[About this exercise]:
Word for word, return the lines below from the first through the line that has "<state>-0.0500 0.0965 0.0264", dropping the pictures.

■ ■ ■

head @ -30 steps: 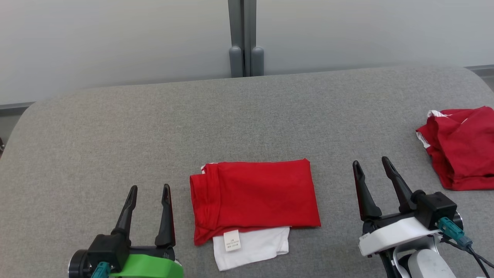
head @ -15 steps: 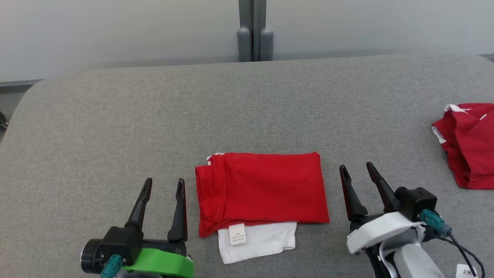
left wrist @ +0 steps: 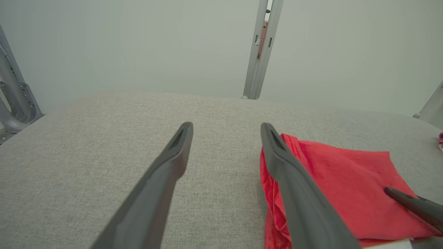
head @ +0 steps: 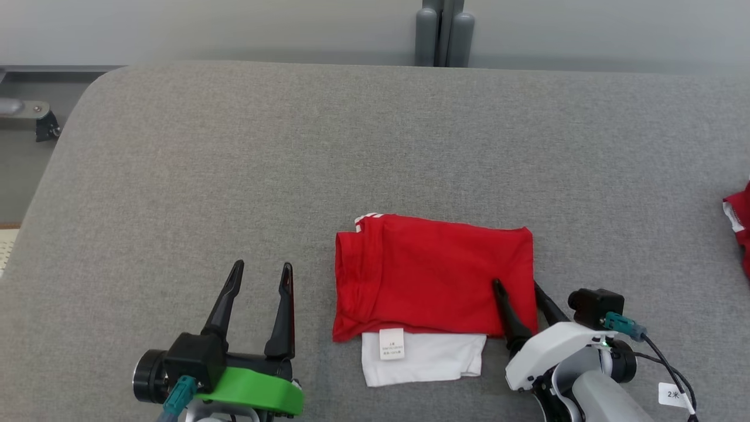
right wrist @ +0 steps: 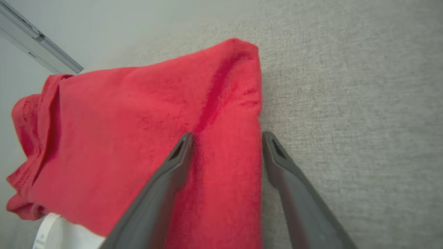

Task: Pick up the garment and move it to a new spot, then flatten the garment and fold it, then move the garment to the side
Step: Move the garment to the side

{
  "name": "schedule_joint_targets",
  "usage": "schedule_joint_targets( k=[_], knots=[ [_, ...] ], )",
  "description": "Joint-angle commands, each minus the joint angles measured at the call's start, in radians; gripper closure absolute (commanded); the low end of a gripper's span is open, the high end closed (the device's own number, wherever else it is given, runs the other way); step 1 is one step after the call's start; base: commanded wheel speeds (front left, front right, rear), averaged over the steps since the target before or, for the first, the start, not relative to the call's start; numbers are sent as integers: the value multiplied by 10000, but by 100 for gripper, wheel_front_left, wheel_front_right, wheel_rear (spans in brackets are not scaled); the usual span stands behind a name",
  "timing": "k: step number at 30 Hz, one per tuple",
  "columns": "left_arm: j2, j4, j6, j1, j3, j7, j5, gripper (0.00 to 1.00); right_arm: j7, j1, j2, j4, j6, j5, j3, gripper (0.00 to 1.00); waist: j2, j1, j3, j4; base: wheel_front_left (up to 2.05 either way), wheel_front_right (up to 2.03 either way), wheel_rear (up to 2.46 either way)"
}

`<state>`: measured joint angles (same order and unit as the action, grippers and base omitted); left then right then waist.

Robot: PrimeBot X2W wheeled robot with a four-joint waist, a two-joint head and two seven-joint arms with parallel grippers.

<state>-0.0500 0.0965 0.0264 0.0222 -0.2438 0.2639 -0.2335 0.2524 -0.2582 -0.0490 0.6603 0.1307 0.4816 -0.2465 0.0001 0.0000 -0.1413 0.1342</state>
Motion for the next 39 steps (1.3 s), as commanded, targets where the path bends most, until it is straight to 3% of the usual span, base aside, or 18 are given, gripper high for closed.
schedule_joint_targets(
  k=[1,4,5,6,12,18,23,29,39],
  knots=[
    [-19,3,15,123,-5,-2,39,0,-57,-173,-31,219,-4,214,-179,0,-1,0,-40,142,0,0,0],
    [-19,26,7,95,-26,-2,61,0,-61,-323,-30,705,-4,343,-412,4,-1,0,-1,173,0,0,0],
    [-19,34,22,79,-33,-2,100,0,-48,-390,-26,880,-5,256,-438,58,-1,0,16,165,0,0,0],
    [-19,43,40,69,-41,-2,111,0,-20,-470,-32,991,-5,121,-471,100,-1,0,33,150,0,0,0],
    [-19,58,123,-25,-109,-2,249,0,118,-906,-326,1249,-14,-1041,-770,100,-1,0,229,-211,0,0,0],
    [-19,-87,117,32,-268,-2,321,0,127,-1124,-926,595,-13,-2214,-1130,100,-1,0,350,-963,0,0,0],
    [-21,-231,138,314,-567,-2,431,0,129,-1574,-1829,85,-13,-2858,-1810,100,-1,0,198,-1821,0,0,0],
    [-28,-378,156,728,-662,-2,652,0,130,-2528,-3144,-663,-13,-2839,-2453,100,-1,0,-413,-2894,0,0,0],
    [-110,-276,541,1794,-925,-2,1623,0,127,-4052,-5542,-1112,-13,-1947,-2154,100,-1,0,-1967,-3945,0,0,0]
  ],
)
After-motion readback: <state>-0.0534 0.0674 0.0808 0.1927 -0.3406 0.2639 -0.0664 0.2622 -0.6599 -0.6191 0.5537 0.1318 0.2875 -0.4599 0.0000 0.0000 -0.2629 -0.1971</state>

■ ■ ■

[Task result]:
head @ -30 steps: 
head @ -15 steps: 
left wrist @ +0 steps: 
head @ +0 steps: 
right wrist @ +0 steps: 

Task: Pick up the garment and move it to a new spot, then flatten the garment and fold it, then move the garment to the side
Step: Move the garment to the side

{
  "name": "schedule_joint_targets",
  "usage": "schedule_joint_targets( k=[_], knots=[ [_, ...] ], )",
  "description": "Joint-angle commands, each minus the joint angles measured at the call's start, in radians; gripper closure absolute (commanded); the low end of a gripper's span is open, the high end closed (the device's own number, wherever else it is given, runs the other way); step 1 is one step after the call's start; base: commanded wheel speeds (front left, front right, rear), averaged over the steps since the target before or, for the first, the start, not relative to the call's start; numbers are sent as integers: the value multiplied by 10000, but by 100 for gripper, wheel_front_left, wheel_front_right, wheel_rear (spans in brackets are not scaled); the usual span stands behind a name",
  "timing": "k: step number at 30 Hz, one per tuple",
  "columns": "left_arm: j2, j4, j6, j1, j3, j7, j5, gripper (0.00 to 1.00); right_arm: j7, j1, j2, j4, j6, j5, j3, gripper (0.00 to 1.00); waist: j2, j1, j3, j4; base: wheel_front_left (up to 2.05 either way), wheel_front_right (up to 2.03 either way), wheel_rear (up to 2.46 either way)"
}

`<state>`: measured joint angles (same order and unit as the action, grippers and base omitted); left then right then waist.

Robot: PrimeBot X2W wheeled robot with a four-joint waist, a two-joint head and two seven-joint arms with parallel grippers.

<state>-0.0500 0.0965 0.0264 0.0222 -0.2438 0.2639 -0.2335 0.2524 -0.2582 -0.0490 0.6603 0.1307 0.4816 -0.2465 0.0001 0.0000 -0.1413 0.1342</state>

No more output is required.